SpaceX Soars Through New Milestones in Test Flight of the Most Powerful Rocket Ever Built (cnn.com) 145

New submitter OwnedByTwoCats writes: SpaceX's Starship, the most powerful launch vehicle ever built, launched Thursday and achieved key objectives laid out for its fourth test flight that demonstrated the vehicle's reusability. The highly anticipated event was the company's second uncrewed test of 2024. Launch occurred from the private Starbase facility in Boca Chica, Texas, at 7:50 a.m. CT (8:50 a.m. ET), and the company streamed live coverage on X, formerly known as Twitter, drawing millions of viewers.

The Starship launch system includes the upper Starship spacecraft and a rocket booster known as the Super Heavy. Of the rocket's 33 engines, 32 lit during launch, according to the SpaceX broadcast. The vehicle soared through multiple milestones during Thursday's test flight, including the survival of the Starship capsule upon reentry during peak heating in Earth's atmosphere and splashdown of both the capsule and booster. After separating from the spacecraft, the Super Heavy booster for the first time successfully executed a landing burn and had a soft splashdown in the Gulf of Mexico about eight minutes after launch.
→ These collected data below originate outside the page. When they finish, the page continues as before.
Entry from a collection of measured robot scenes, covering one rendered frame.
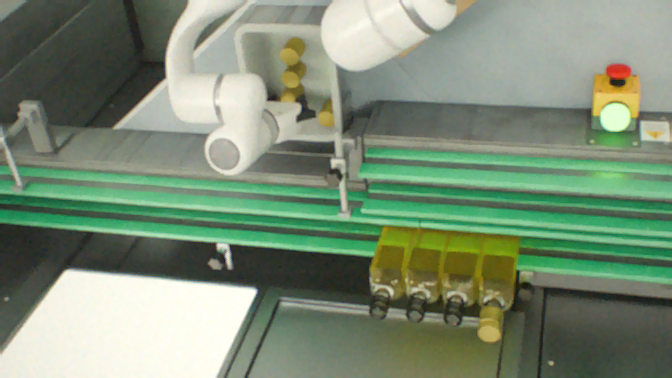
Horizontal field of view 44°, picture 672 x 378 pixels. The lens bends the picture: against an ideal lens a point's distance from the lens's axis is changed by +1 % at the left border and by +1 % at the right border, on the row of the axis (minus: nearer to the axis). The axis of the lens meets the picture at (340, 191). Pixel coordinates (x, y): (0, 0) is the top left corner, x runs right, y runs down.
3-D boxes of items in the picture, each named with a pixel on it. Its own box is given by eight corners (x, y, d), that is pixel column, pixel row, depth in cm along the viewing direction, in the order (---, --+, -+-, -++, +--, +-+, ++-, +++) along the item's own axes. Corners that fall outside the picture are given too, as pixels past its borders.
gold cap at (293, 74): (286, 59, 151) (279, 70, 147) (305, 59, 150) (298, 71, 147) (289, 77, 153) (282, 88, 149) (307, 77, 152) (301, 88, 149)
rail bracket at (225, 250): (235, 240, 166) (210, 286, 155) (229, 213, 162) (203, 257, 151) (254, 242, 165) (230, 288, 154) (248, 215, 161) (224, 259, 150)
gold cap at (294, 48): (285, 36, 148) (278, 47, 145) (305, 37, 147) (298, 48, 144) (288, 54, 150) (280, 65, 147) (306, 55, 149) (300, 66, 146)
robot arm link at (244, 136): (190, 79, 121) (252, 79, 118) (219, 64, 130) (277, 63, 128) (203, 178, 126) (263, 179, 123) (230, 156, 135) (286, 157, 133)
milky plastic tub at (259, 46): (265, 114, 161) (251, 138, 154) (248, 4, 148) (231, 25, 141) (353, 118, 157) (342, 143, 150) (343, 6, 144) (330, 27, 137)
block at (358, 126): (354, 160, 155) (345, 181, 149) (350, 115, 149) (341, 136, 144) (373, 161, 154) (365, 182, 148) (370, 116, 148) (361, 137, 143)
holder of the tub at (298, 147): (271, 136, 164) (258, 157, 158) (250, 4, 148) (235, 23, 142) (355, 141, 160) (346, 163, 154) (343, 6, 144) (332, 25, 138)
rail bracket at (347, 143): (347, 189, 150) (329, 232, 141) (338, 108, 141) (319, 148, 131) (363, 191, 150) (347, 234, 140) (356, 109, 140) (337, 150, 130)
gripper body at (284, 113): (226, 151, 137) (250, 132, 148) (285, 154, 135) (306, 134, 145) (222, 107, 135) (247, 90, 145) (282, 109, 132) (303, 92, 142)
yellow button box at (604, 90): (591, 107, 144) (590, 130, 138) (594, 68, 140) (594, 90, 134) (634, 109, 142) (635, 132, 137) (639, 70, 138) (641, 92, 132)
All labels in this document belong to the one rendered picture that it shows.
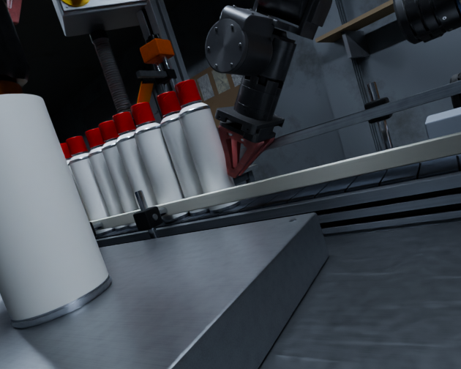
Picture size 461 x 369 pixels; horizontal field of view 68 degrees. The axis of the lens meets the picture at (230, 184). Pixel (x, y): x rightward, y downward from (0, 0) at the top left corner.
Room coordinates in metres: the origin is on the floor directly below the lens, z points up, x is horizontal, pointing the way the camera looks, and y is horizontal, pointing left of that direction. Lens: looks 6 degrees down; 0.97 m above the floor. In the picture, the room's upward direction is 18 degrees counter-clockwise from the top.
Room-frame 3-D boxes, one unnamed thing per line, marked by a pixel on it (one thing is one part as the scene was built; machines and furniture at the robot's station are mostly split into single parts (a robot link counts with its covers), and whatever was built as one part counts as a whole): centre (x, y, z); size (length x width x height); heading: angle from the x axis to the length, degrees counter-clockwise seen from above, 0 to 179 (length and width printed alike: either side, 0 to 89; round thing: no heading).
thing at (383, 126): (0.47, -0.22, 0.91); 0.07 x 0.03 x 0.17; 146
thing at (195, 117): (0.54, 0.02, 0.98); 0.05 x 0.05 x 0.20
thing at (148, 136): (0.59, 0.10, 0.98); 0.05 x 0.05 x 0.20
Meanwhile, the Starship capsule successfully achieved orbital insertion. About 50 minutes after launch, the spacecraft began its controlled reentry journey, and an incredibly colorful buildup of plasma could be seen around the vehicle as its heat shield faced the extreme temperatures of Earth's atmosphere. The company's Starlink satellites helped facilitate a livestream that was continuously available during reentry. A flap near the camera view on Starship appeared to scorch during reentry and particulate matter blocked some of the view of the camera. But in the end, there was enough of a view to see Starship achieve its expected landing burn into the Indian Ocean.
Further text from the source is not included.